— Work item —
Give back only the lines in the records below from the one with "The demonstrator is" to the one with "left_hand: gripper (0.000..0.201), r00", both inclusive, word for word.

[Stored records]
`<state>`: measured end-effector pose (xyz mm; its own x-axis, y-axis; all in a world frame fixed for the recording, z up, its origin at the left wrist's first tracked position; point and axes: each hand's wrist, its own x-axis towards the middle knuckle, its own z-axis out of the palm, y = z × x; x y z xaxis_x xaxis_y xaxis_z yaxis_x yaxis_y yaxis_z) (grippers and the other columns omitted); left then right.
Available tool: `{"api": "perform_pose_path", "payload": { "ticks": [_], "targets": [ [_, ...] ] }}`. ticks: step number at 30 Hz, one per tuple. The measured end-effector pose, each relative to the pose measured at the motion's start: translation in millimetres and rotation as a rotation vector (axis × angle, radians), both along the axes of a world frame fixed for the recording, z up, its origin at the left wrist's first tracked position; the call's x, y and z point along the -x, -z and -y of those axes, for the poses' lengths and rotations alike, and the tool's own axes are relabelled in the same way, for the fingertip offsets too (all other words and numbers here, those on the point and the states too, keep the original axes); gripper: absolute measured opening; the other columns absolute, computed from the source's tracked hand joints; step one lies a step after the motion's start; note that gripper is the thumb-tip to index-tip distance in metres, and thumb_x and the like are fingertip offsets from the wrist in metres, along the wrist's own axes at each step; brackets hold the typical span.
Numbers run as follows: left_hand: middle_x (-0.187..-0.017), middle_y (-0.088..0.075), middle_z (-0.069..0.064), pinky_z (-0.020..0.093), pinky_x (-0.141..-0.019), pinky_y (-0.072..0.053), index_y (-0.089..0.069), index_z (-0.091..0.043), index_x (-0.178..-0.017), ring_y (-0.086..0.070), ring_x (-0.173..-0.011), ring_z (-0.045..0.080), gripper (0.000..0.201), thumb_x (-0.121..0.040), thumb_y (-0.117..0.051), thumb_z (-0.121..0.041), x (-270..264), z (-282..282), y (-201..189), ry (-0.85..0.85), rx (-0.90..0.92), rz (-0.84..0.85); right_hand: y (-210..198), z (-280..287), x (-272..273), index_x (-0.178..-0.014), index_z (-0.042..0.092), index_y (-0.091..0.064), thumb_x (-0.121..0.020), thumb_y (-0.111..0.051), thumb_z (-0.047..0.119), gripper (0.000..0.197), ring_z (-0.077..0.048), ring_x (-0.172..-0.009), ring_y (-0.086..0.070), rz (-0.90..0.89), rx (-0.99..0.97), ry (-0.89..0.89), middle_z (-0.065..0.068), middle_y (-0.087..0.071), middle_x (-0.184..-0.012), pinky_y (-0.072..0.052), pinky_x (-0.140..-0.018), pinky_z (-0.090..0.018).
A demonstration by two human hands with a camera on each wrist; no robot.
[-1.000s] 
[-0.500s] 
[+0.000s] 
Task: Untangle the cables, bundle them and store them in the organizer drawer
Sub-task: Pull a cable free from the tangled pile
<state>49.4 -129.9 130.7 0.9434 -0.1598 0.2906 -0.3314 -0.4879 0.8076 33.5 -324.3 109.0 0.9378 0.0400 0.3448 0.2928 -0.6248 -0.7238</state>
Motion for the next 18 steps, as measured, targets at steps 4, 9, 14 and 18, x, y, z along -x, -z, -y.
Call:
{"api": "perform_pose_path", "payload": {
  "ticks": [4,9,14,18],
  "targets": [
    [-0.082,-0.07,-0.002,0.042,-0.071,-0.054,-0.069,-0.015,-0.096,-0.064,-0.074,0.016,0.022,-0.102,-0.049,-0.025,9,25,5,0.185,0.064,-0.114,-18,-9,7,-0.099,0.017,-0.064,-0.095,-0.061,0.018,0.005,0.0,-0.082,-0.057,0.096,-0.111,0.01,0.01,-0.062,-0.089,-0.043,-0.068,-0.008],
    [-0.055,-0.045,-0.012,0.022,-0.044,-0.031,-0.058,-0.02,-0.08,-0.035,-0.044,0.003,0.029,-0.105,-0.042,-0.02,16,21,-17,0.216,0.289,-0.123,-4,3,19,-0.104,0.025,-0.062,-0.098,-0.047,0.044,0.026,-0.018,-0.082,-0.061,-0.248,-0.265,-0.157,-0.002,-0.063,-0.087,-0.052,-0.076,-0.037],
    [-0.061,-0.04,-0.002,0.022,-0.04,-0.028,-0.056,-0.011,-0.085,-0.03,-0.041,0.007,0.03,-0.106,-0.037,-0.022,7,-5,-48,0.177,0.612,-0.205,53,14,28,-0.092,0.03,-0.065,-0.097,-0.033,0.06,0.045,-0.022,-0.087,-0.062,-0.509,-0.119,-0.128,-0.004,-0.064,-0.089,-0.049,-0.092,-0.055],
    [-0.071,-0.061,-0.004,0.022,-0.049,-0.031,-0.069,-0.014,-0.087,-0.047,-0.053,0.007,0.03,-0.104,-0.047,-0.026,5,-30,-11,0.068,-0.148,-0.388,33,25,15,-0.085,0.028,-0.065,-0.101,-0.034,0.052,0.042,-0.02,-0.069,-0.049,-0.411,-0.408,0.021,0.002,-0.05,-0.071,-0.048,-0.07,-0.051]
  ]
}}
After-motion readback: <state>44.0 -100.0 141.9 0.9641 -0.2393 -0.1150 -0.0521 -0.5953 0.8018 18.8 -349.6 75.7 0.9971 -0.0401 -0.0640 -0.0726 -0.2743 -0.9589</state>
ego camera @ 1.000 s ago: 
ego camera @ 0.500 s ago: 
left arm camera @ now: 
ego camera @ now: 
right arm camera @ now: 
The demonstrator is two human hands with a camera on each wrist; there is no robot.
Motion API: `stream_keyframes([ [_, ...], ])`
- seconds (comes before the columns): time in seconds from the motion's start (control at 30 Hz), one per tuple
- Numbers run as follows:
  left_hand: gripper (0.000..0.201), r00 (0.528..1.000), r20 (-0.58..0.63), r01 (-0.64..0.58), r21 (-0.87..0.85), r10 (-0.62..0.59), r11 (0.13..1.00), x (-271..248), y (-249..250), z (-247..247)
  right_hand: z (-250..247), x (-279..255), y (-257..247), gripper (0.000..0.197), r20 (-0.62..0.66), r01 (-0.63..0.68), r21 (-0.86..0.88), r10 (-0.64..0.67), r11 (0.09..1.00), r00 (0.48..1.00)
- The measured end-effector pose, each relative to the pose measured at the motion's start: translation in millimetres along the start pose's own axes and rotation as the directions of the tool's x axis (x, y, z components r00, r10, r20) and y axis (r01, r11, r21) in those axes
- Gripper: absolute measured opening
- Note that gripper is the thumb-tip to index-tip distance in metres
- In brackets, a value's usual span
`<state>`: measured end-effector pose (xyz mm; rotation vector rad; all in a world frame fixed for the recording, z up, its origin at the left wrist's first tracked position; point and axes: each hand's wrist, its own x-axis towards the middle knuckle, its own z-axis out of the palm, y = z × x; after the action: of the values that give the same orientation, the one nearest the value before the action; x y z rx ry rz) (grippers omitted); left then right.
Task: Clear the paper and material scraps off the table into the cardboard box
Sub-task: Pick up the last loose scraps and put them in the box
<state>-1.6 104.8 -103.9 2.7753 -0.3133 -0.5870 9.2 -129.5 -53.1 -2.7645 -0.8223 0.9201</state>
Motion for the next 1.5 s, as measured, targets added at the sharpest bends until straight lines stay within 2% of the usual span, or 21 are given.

— Completed exercise —
The demonstrator is two human hands with a camera on each wrist; there is no robot.
Motion API: `stream_keyframes([ [_, ...], ])`
- seconds (comes before the columns): time in seconds from the motion's start (control at 30 Hz), one per tuple
- Numbers run as follows:
  left_hand: gripper (0.000..0.201), r00 (0.528..1.000), r20 (-0.58..0.63), r01 (-0.64..0.58), r21 (-0.87..0.85), r10 (-0.62..0.59), r11 (0.13..1.00), x (-271..248), y (-249..250), z (-247..247)

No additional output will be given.